§ **WORK REQUIRED**
A word-for-word copy of the entries, with images excluded, is the expected answer.

(Beginning of EXTRACTED RECORDS)

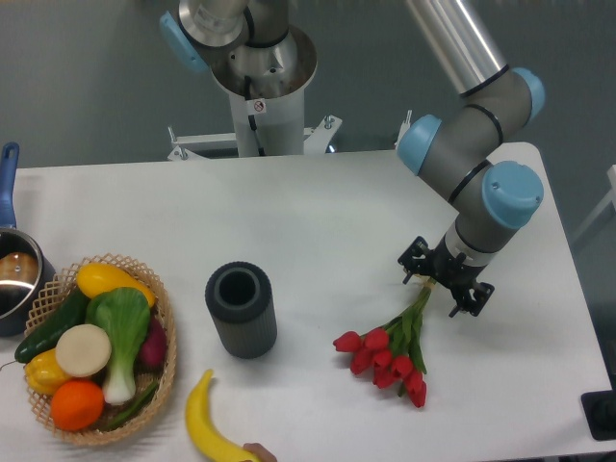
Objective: Pick up the flowers from the table
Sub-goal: 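Close the gripper around the green tulip stems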
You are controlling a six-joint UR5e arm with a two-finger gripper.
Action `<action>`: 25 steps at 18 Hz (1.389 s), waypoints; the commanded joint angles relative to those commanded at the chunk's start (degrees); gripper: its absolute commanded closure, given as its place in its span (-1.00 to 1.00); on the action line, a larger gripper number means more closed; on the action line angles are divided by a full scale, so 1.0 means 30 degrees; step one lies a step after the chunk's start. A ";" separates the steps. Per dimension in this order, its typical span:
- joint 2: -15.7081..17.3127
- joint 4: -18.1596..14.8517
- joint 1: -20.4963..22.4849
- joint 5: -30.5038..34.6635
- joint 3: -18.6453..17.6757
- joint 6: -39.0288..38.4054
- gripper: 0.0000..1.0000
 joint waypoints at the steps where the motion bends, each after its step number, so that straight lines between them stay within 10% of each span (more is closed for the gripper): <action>1: -0.0001 0.0088 0.0000 0.0000 -0.0088 0.0000 -1.00; 8: -0.0381 0.0850 -0.0030 0.0000 -0.0470 0.0058 -1.00; 11: -0.0294 0.0851 -0.0030 0.0000 -0.0411 0.0117 -0.19; 14: -0.0264 0.0821 -0.0030 0.0000 -0.0381 0.0234 0.19; 25: -0.0030 0.0587 0.0029 0.0000 -0.0265 0.0000 0.70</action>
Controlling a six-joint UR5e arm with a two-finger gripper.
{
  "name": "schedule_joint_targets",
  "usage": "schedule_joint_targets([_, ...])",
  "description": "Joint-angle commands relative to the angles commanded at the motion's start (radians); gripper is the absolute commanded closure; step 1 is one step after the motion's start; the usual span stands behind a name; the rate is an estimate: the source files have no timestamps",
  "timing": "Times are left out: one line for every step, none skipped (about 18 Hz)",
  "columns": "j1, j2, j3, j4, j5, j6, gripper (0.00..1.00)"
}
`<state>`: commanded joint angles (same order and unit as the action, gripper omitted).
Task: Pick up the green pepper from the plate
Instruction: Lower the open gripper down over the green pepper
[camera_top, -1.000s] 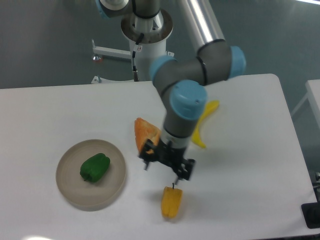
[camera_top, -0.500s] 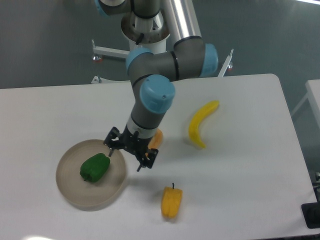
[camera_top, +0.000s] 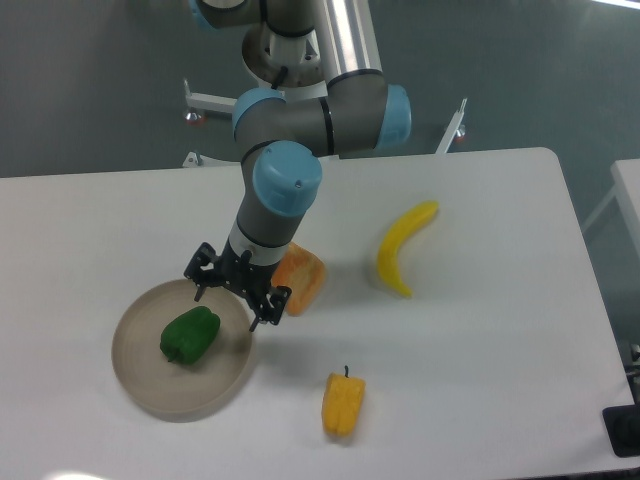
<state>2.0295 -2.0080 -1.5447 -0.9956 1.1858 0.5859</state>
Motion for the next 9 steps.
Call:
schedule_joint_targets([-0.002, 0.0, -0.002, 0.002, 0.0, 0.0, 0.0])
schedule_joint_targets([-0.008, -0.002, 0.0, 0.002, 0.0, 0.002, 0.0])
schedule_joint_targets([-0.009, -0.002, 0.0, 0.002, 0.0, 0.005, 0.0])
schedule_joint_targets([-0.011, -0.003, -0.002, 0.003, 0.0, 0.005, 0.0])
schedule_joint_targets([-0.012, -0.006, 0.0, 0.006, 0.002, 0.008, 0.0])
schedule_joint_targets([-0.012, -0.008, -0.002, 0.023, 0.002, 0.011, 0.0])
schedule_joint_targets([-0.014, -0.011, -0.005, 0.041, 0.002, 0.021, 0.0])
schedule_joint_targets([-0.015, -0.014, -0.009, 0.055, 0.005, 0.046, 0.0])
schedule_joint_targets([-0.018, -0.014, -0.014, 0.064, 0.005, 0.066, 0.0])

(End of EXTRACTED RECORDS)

§ **OUTPUT OF THE EXERCISE**
Objective: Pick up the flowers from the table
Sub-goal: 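Close the gripper around the green tulip stems
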You are controlling a six-joint UR5e arm with a two-finger gripper.
Action `<action>`: 25 steps at 18 Hz (1.389 s), waypoints; the commanded joint angles relative to those commanded at the chunk's start (degrees); gripper: its absolute commanded closure, given as its place in its span (-1.00 to 1.00); on the action line, a larger gripper number means more closed; on the action line angles are divided by a full scale, so 1.0 means 30 degrees; step one lies a step after the chunk's start. A ";" separates the steps. Per dimension in this order, its typical span:
- joint 2: -15.7081..17.3127
- joint 4: -18.1596..14.8517
- joint 1: -20.4963..22.4849
- joint 5: -30.5038..34.6635
- joint 3: -18.6453..17.6757
- joint 6: -39.0288..38.4054
- gripper: 0.0000..1.0000
 joint waypoints at the steps where the motion bends, each after its step number, so that straight lines between them stay within 10% of each span (more is closed for the gripper): <action>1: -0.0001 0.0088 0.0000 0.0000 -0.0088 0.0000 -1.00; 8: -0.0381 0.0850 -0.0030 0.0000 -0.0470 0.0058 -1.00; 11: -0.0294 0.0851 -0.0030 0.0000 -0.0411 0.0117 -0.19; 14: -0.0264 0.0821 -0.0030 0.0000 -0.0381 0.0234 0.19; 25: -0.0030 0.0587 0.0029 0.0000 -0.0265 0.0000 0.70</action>
Controlling a six-joint UR5e arm with a two-finger gripper.
{
  "name": "schedule_joint_targets",
  "usage": "schedule_joint_targets([_, ...])",
  "description": "Joint-angle commands relative to the angles commanded at the motion's start (radians); gripper is the absolute commanded closure; step 1 is one step after the motion's start; the usual span stands behind a name; the rate is an estimate: the source files have no timestamps",
  "timing": "Times are left out: one line for every step, none skipped (about 18 Hz)",
  "columns": "j1, j2, j3, j4, j5, j6, gripper (0.00..1.00)"
}
`<state>`: commanded joint angles (same order and unit as the action, gripper omitted).
Task: Pick up the green pepper from the plate
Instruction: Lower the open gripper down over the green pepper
[camera_top, -1.000s] 
[camera_top, -0.500s] 
[camera_top, +0.000s] 
<state>2.0295 -2.0080 -1.5447 -0.9956 1.1858 0.5859</state>
Motion for the next 9 steps.
Call:
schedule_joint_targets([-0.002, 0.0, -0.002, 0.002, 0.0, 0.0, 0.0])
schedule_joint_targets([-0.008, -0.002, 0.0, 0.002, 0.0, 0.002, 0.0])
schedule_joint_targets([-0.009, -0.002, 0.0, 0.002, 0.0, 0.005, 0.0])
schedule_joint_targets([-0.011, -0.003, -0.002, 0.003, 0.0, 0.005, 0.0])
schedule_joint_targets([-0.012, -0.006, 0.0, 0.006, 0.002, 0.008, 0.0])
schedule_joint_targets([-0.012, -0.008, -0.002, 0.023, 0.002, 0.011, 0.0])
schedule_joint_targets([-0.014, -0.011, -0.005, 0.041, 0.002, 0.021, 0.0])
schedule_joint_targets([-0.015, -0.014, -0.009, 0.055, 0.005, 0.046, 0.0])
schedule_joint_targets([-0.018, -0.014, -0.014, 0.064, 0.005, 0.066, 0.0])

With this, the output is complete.